Praxis – Data Visualization

Tableau is a great tool for visualization, although there are some learning curves. Charts like the ones I have below are on a high level intuitive to create because you can drag and drop your data as well as the x and y axis classifications and the information will appear before your eyes. Then you can choose between a myriad of plots to best represent your objective. Below I have total checkouts of the San Francisco Public Library by age classification and the total by each home branch. I wanted to compare these because of the large uptick of checkouts in 2015, I was searching for something in the dataset that might explain why so many more books were being checked out in just a year. For this assumption I hypothesized that it was a localized uptick. While the Main branch in pink did have the largest uptick overall, all the other branches seem to trend in the same way where there is exponential growth between 2015 and 2016.

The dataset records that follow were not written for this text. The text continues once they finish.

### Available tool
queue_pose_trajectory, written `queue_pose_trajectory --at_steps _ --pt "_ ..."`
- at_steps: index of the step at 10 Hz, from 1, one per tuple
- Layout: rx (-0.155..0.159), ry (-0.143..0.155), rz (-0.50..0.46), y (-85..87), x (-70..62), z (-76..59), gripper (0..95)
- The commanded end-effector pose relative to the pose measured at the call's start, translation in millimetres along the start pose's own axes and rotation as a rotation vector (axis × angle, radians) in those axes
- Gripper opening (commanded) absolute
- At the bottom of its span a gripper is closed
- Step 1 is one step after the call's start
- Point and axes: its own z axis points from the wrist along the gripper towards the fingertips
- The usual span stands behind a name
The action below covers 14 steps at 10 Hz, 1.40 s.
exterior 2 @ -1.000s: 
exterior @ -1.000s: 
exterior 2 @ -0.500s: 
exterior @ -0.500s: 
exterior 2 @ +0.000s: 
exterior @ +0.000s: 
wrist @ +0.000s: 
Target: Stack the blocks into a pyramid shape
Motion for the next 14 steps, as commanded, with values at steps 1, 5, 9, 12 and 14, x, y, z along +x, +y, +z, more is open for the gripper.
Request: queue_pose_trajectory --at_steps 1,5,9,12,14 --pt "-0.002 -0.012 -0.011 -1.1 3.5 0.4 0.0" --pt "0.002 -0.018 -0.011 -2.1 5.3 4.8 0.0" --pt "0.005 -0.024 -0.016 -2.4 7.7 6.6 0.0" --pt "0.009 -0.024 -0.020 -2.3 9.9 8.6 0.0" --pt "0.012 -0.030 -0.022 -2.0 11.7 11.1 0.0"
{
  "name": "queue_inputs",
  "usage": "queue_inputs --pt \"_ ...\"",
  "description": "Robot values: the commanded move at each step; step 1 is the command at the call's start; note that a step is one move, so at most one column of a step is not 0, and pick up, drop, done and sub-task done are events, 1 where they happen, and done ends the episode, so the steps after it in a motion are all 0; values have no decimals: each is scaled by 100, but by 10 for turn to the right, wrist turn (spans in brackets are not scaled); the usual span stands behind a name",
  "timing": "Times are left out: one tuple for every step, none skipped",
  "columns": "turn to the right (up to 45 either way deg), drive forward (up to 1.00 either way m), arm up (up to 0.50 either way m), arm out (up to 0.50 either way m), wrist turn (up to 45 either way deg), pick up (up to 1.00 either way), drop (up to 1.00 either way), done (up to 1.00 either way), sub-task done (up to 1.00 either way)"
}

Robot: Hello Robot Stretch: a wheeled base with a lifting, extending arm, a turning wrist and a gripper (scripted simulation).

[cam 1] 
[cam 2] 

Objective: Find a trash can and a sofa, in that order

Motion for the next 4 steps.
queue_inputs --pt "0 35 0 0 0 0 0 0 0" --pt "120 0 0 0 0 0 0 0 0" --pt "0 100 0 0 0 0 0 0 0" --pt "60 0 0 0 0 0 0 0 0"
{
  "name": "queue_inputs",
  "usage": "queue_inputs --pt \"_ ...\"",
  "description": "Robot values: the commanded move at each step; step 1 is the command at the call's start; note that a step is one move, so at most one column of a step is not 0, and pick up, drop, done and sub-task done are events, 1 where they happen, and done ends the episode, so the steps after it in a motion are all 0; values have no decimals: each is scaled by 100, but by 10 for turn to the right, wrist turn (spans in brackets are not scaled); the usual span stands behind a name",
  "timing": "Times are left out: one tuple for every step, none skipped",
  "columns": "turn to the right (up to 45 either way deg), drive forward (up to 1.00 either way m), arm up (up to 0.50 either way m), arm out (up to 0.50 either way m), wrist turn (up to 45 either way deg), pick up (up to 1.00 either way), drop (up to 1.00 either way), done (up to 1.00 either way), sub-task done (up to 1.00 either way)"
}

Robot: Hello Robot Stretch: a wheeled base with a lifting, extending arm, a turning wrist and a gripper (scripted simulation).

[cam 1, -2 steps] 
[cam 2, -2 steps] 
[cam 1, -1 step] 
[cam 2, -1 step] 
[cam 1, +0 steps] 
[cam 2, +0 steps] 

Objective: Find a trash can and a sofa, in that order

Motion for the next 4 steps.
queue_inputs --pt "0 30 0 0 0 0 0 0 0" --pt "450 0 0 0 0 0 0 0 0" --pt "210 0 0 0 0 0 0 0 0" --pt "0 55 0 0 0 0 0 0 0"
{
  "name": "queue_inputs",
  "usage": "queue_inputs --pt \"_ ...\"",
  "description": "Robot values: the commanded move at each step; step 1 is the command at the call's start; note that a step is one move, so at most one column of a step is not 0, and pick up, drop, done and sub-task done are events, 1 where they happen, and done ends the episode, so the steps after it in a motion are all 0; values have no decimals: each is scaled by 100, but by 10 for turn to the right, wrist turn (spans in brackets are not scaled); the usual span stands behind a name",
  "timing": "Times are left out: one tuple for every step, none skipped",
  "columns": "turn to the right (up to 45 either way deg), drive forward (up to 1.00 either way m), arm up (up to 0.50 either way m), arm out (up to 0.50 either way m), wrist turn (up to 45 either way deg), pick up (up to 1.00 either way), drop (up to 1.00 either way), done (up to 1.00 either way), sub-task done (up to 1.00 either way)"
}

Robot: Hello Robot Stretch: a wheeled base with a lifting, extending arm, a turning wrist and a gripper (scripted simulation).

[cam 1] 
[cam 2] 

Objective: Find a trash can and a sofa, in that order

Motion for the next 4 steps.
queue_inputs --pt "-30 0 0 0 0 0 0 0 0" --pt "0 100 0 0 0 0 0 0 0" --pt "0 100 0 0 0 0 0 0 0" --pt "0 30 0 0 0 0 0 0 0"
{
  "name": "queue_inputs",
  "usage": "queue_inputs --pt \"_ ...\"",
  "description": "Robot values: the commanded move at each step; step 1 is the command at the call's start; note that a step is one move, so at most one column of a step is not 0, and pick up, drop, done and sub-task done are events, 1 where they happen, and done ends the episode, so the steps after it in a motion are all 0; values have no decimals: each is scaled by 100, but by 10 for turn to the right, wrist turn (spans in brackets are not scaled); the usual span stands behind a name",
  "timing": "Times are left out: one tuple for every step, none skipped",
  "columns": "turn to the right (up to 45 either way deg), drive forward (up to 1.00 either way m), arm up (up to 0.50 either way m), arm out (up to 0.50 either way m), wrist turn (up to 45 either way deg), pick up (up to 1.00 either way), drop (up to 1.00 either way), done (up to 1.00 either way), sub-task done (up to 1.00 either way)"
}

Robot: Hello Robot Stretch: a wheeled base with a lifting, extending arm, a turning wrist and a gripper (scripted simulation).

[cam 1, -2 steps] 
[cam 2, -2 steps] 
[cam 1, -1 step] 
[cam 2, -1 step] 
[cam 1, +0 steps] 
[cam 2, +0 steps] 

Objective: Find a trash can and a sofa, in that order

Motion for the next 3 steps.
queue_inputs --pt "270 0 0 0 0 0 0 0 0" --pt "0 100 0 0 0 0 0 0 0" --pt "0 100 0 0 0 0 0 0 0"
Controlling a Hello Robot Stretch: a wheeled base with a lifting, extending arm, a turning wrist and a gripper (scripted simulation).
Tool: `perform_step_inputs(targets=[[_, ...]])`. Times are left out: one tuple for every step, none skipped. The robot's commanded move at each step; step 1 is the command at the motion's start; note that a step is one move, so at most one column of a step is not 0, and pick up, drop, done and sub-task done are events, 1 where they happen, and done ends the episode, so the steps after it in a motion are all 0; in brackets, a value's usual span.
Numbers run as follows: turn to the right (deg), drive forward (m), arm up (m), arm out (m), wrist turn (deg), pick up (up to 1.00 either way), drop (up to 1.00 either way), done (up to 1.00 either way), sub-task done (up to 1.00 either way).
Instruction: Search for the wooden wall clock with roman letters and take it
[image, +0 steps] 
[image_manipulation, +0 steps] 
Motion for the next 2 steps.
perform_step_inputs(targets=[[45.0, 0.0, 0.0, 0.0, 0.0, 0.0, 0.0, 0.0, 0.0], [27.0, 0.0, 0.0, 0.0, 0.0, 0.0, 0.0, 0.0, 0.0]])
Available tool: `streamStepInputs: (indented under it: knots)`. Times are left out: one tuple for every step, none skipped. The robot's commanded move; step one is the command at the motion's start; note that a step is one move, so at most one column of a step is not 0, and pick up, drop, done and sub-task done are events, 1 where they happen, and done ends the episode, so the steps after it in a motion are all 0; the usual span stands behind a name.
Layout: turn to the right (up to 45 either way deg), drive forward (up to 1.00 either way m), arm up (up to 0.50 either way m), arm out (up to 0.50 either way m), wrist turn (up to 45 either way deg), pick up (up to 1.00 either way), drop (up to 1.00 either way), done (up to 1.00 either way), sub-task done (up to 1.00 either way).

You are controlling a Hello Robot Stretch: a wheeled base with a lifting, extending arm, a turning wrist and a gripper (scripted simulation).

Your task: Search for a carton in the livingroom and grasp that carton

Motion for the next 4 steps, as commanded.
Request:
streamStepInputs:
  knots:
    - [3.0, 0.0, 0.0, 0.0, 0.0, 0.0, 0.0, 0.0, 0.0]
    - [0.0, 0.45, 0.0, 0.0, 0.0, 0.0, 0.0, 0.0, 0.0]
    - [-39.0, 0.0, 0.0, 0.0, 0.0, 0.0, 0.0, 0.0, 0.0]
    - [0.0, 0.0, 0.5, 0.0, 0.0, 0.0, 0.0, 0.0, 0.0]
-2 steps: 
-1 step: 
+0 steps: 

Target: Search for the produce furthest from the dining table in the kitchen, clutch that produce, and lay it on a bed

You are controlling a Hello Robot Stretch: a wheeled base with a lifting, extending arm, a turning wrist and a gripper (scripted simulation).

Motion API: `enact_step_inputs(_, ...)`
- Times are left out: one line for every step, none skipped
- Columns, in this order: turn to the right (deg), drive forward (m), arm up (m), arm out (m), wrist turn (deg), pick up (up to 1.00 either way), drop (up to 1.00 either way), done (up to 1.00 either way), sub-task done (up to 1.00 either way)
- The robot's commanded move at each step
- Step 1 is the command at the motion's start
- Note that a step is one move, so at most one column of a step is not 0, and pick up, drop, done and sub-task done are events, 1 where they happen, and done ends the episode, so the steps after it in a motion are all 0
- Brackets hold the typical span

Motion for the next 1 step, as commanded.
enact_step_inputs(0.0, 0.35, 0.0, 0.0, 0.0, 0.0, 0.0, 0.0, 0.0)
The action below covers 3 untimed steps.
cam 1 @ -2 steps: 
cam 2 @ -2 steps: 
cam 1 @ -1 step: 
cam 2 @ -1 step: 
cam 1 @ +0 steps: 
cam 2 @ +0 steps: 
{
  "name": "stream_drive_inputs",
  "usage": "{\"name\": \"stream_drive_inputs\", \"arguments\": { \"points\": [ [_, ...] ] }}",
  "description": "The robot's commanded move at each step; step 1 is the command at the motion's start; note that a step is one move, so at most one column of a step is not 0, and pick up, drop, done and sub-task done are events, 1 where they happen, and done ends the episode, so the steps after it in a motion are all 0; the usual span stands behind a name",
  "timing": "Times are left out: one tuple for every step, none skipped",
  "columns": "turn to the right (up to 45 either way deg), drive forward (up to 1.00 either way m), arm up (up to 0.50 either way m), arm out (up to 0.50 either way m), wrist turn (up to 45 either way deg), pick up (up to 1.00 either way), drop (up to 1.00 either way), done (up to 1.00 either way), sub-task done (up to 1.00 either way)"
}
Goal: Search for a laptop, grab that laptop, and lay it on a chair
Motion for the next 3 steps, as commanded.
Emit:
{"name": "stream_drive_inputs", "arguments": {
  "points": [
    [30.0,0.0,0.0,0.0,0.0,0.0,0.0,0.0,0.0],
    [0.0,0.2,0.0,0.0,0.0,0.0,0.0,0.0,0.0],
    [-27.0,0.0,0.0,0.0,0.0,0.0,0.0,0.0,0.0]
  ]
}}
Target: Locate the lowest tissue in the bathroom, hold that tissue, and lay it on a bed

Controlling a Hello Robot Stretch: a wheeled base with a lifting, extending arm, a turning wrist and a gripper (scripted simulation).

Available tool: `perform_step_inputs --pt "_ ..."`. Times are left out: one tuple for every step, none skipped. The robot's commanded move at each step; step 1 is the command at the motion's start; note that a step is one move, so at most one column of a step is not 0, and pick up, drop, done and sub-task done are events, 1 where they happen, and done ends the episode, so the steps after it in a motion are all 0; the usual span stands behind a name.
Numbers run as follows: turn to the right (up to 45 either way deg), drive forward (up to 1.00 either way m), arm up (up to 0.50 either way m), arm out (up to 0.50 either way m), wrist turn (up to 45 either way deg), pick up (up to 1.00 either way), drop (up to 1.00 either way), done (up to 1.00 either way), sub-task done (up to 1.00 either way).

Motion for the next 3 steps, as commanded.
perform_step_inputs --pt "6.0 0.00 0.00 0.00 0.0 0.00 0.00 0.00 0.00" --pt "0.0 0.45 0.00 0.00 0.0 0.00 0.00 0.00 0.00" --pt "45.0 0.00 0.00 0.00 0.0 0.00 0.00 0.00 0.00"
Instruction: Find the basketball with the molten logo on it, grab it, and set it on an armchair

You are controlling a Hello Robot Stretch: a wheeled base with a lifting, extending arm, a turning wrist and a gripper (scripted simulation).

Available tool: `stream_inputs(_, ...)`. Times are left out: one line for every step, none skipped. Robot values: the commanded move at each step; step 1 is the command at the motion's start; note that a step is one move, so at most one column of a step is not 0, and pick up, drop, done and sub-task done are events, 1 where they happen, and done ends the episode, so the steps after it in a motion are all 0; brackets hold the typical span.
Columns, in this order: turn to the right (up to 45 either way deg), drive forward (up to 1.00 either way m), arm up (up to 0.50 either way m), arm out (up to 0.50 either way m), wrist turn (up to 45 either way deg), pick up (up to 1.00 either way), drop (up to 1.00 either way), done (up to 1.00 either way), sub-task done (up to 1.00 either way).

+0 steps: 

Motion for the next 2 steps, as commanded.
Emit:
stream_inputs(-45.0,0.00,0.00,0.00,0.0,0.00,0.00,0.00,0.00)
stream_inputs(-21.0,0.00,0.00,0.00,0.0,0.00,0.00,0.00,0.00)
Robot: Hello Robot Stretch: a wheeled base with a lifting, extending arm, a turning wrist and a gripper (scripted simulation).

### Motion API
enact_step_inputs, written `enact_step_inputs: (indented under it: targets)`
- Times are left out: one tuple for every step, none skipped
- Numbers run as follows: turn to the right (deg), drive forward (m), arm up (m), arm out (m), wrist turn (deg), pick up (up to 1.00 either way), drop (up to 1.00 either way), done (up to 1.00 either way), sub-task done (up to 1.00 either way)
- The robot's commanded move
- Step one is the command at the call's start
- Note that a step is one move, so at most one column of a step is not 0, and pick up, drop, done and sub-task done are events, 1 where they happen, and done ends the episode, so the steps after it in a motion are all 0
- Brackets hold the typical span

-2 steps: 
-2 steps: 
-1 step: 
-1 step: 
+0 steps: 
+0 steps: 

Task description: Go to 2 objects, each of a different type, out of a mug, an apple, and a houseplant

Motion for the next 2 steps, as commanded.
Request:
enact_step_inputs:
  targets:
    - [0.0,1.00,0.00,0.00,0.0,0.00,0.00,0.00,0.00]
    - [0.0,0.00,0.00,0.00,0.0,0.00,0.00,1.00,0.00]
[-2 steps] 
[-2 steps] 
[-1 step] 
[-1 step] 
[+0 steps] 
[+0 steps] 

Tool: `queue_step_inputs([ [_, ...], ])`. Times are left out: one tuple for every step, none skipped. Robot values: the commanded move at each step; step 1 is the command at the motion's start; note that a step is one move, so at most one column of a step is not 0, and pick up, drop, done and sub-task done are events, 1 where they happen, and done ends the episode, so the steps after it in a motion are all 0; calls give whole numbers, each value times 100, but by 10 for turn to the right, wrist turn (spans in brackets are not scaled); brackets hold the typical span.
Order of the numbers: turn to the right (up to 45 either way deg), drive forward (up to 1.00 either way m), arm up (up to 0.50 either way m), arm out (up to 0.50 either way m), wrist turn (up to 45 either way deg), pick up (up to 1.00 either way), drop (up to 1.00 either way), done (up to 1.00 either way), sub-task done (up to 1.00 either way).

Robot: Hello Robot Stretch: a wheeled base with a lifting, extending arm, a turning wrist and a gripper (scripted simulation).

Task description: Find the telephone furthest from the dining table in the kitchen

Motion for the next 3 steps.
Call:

In further exploration I decided to look at the demographics of the patrons checking out books. Age was the only identifier of the dataset and as seen above, adults were the most represented classification. This is not surprising, but I thought it would still be helpful to see the amount of people classified as adults by comparing the age ranges used. Juvenile, young adult, and seniors, represent the margins of the age ranges and therefore there are less of them overall. Adulthood covering the ages of 18-65, make it the most encompassing classification. The accompanying line graphs show the trend of adults checking out books at the Main Library and all libraries excluding the Main Library. In an effort to reinforce that these are only showing the adults in each age range I have made the key a gradient of blues to match the key for adults in the bar chart.

In order to more effectively show only the data that pertains to my purposes I used the filters in tableau. You are easily able to filter each unique value from a column. For the line graphs throughout I have filtered out the years before 2009 because there was steady rate of checkouts that showed little difference year to year. The most interesting points in this data happen from 2012 onward, but I did not want to completely get rid of all the years before that because the growth in 2012 is more significant when compared to the steady state of checkouts from the years before. Other filters used were Age Ranges and Patron Type Definition.

The final assumption I made in attempt to figure out why there was such a spike in library checkouts was increased membership. In the charts below I have shown the breakdown of patronage sign up by year since 2003, I am using the pie chart to act as a key for the accompanying line graphs in order to reduce redundant information, there could be a better way of doing this, but with limited tableau knowledge I have fit these charts together in premade containers tableau provides.

The most surprising part of looking at this data was finding out that the uptick in checkouts were due most heavily by patrons who signed up in 2003. This made me pause and wonder how accurate this part of the dataset was. We can see from the pie chart that the amount of patrons from 2003 is large, but similar to recent years of 2015 and 2014, and we don’t see the same jump in usage. This ultimately leaves me with more questions about the data overall and no real hypothesis for why the number of checkouts has changed so dramatically.

I enjoyed using tableau as a way to easily visualize data and quickly check my assumptions. This is not practical data analysis as a whole, but an interesting way to quickly see what you have without need for other specific software knowledge. And with increased knowledge of how to use the platform more complex images can be produced. But with basic information and intuitive design, you can easily display important factors from your data. There are some drawbacks though, not all datasets will work well with tableau’s platform and found that there is a particular way datasets need to be organized for tableau to read the information easily.